John Lansdowne is an art historian of the medieval and early modern periods, with a focus on Italy and the East Christian world. He writes about the new meanings objects and images accrue when brought into different cultural or ideological contexts and premodern paradigms for issues in contemporary society. Several of his most recent projects explore the shifting value and understanding of “Greekness" in the later medieval Latin West. John's research has been supported by the Andrew W. Mellon Postdoctoral Fellowship in Byzantine Studies at Boğaziçi University in Istanbul, an NEH Postdoctoral Fellowship via the American School of Classical Studies at Athens, the Bibliotheca Hertziana (Max-Planck-Institut für Kunstgeschichte), and the American Academy in Rome, where he held the Rome Prize in Medieval Studies for 2015-2017. He received his Ph.D. from Princeton University in 2019.

Project Summary

This project investigates how artists used vivid visual allegories of Christ's broken body in the Eucharist as a means to conceptualize and represent ecumenical union: the aspiration to unite Christian peoples worldwide into one, undivided, universal Church. The protagonist of the project is a well-known Byzantine micromosaic icon of Christ the Man of Sorrows, enshrined since ca. 1400 at the Basilica di Santa Croce in Gerusalemme in Rome. Crafted from nearly 50,000 minute pieces of glass, metal, marble, and stone, the icon is among the most meticulous depictions of the human body in medieval art. The story of this icon, which journeyed from Constantinople to Rome via the Kingdom of Naples and other Mediterranean ports-of-call, affords new insight into the metaphorical meaning of Christ's broken body in both Orthodox and Latin/Catholic ritual contexts at a critical juncture in the political conflict between the divided Churches of East and West.

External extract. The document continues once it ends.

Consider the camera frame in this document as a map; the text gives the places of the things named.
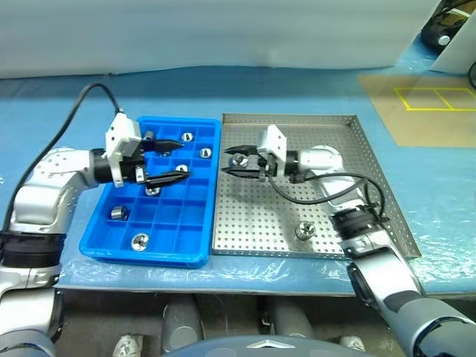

Enshrined in Rome in an extraordinary triptych reliquary cabinet and ensconced by relics representing all corners of medieval Christendom, the icon became the centerpiece to a grand microcosm of the Christian oecumene: “the known world.” Ultimately, the project showcases the roles of art and allegory in creating a new, global vision for the Church at the close of the Middle Ages––a mosaic made up of diverse parts, united in a cohesive, ecclesiological body.